ずいっと前に差し出された佐久早さんの手に、ポケットからもう1枚クッキーを取り出して手に乗せてあげれば、何だか満足そうに頷いてくるりと踵を返し、情報セキュリティ室に帰っていく佐久早さんの背中を肩を竦めながら見送る。



「さーて、仕事しよっと。」



伸びを一つして、わたしもお仕事お仕事、と経理部の島に向けて鬼退治をする昔話の鼻歌交じりに一歩踏み出した。



お腰につけたクッキー
ひとつわたしにくださいな!なんてね。


(遅かったね。)
(すみません、佐久早さんに捕まってしまって。)
(あ、パソコン持たされた?)
(常習犯ですか。)
(まあね。)


経理部に戻って、自席に腰を落ち着かせれば河村さんに何をしていたのか聞かれ、正直にさっきまでの出来事を答えると、どうやら佐久早さんの荷物持ちは他の人も体験済みだったようで。

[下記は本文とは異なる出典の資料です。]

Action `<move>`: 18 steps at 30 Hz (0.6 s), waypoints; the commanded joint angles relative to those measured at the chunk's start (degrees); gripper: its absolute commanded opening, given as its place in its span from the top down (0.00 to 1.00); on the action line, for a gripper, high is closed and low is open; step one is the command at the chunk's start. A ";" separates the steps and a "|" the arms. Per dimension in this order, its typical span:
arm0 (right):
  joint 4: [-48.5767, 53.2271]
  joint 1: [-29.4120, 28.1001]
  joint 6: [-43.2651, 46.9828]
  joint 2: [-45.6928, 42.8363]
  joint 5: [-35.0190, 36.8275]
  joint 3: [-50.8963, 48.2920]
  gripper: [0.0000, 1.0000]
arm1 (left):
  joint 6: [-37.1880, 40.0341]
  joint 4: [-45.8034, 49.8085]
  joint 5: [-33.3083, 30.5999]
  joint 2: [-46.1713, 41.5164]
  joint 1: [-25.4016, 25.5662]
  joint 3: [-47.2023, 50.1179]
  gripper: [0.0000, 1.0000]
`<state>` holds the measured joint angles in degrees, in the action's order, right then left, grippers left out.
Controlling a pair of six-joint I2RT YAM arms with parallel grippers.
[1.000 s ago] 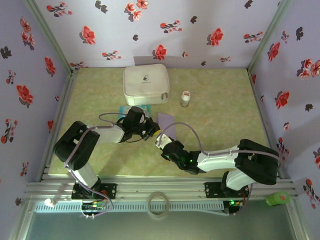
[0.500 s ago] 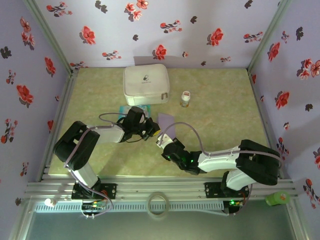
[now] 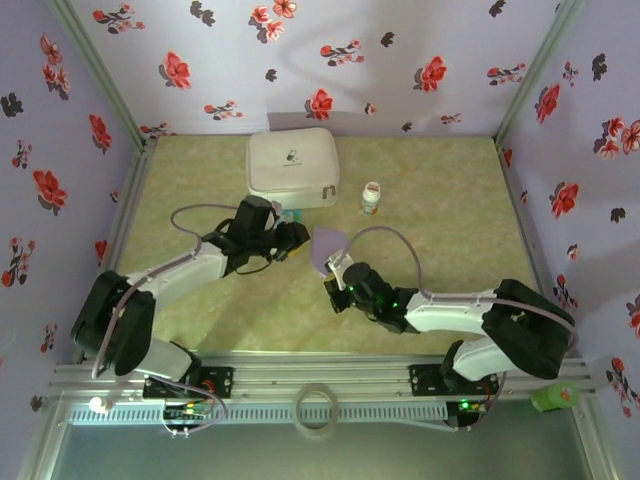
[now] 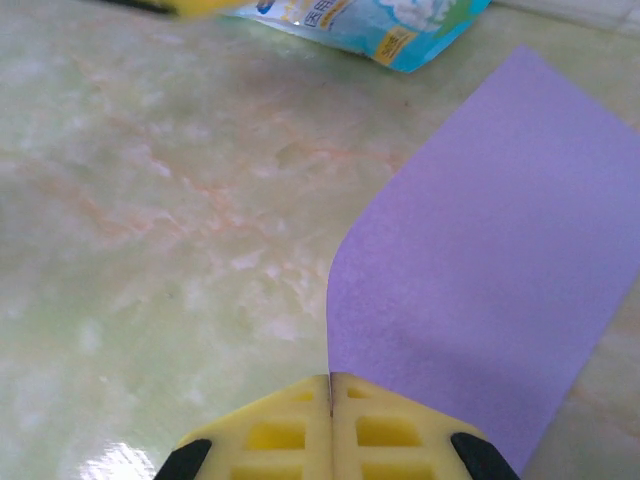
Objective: Fold a paper plane with a square sheet of paper (pick it up from the middle)
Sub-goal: Third fold the triangle at the center of the table.
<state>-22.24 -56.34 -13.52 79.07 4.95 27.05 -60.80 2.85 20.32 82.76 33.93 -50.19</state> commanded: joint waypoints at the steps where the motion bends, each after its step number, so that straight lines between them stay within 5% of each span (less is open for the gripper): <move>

「大変でした」と肩を竦めながら言えば、河村さんがお疲れ様と返してくれて、何だか少し報われた感。ああ、そういえば、とポケットからまだ2枚ある内の1枚を河村さんに渡す。「何これ」と首を傾げる河村さんに「人間関係構築クッキーです」と言えば、ケラケラ笑いながら「ありがとうね」と言われて、別になんてことはないのに嬉しくなったり。残りの1枚は課長が戻ってきてからあげよう、と考えながら積み上げられた売上伝票を手に取り、すっかりオフモードになっていた電卓の電源を入れた。

あとがき


昔派遣で働いていたところは、クッキーをどうぞってしてました。